The task –
Your answer should be an exact copy of the lines from the one holding "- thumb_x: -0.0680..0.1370" to the end of the material below, pictures left out.

Given information –
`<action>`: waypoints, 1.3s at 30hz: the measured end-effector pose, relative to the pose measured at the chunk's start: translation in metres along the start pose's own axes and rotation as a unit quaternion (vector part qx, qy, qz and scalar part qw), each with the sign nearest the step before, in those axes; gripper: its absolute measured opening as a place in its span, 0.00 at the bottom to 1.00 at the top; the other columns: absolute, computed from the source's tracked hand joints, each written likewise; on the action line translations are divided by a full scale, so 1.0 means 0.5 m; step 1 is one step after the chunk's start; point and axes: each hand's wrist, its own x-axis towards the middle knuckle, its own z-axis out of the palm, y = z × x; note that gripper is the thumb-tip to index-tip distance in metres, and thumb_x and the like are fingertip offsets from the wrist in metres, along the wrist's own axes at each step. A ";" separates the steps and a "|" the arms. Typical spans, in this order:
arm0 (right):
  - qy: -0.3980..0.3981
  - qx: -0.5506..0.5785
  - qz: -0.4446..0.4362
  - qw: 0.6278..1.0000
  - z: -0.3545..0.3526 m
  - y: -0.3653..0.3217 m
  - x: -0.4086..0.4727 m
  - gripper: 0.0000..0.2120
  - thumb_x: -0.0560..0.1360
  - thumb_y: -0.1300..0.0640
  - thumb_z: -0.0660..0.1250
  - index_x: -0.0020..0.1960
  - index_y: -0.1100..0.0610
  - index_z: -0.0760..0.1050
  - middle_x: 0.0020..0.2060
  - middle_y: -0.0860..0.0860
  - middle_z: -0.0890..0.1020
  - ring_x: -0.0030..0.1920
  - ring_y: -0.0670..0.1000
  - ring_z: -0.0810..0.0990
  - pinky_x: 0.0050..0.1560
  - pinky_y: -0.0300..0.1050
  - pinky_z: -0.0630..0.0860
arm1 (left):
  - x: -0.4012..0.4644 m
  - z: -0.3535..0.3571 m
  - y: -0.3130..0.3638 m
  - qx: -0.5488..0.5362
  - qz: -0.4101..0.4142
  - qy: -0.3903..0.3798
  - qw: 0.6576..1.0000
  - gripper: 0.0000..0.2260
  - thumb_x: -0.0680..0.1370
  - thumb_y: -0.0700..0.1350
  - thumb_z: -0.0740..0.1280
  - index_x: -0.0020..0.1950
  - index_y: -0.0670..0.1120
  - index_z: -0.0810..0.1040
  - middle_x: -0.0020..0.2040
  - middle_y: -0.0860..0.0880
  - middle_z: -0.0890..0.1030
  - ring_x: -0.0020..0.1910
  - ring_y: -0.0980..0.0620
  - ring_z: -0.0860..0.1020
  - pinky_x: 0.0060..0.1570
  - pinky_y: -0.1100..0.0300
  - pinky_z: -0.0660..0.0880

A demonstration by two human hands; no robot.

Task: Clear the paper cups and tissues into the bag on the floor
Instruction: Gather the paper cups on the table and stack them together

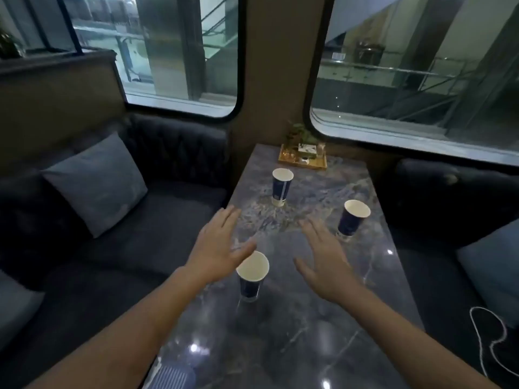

Response –
  - thumb_x: -0.0680..0.1370
  - thumb_y: -0.0700..0.1350
  - thumb_z: -0.0740..0.1280
  - index_x: -0.0020..0.1950
  - index_y: -0.0670..0.1120
  - index_z: -0.0810..0.1040
  - middle_x: -0.0020..0.2040
  - middle_y: -0.0860..0.0880
  - middle_z: -0.0890..0.1030
  - ring_x: -0.0020..0.1910
  - ring_y: -0.0980..0.0620
  - ring_z: -0.0860..0.1020
  - pinky_x: 0.0060..0.1570
  - pinky_y: -0.1100..0.0300
  - pinky_z: -0.0660..0.0880

A demonstration by two human hands; no robot.

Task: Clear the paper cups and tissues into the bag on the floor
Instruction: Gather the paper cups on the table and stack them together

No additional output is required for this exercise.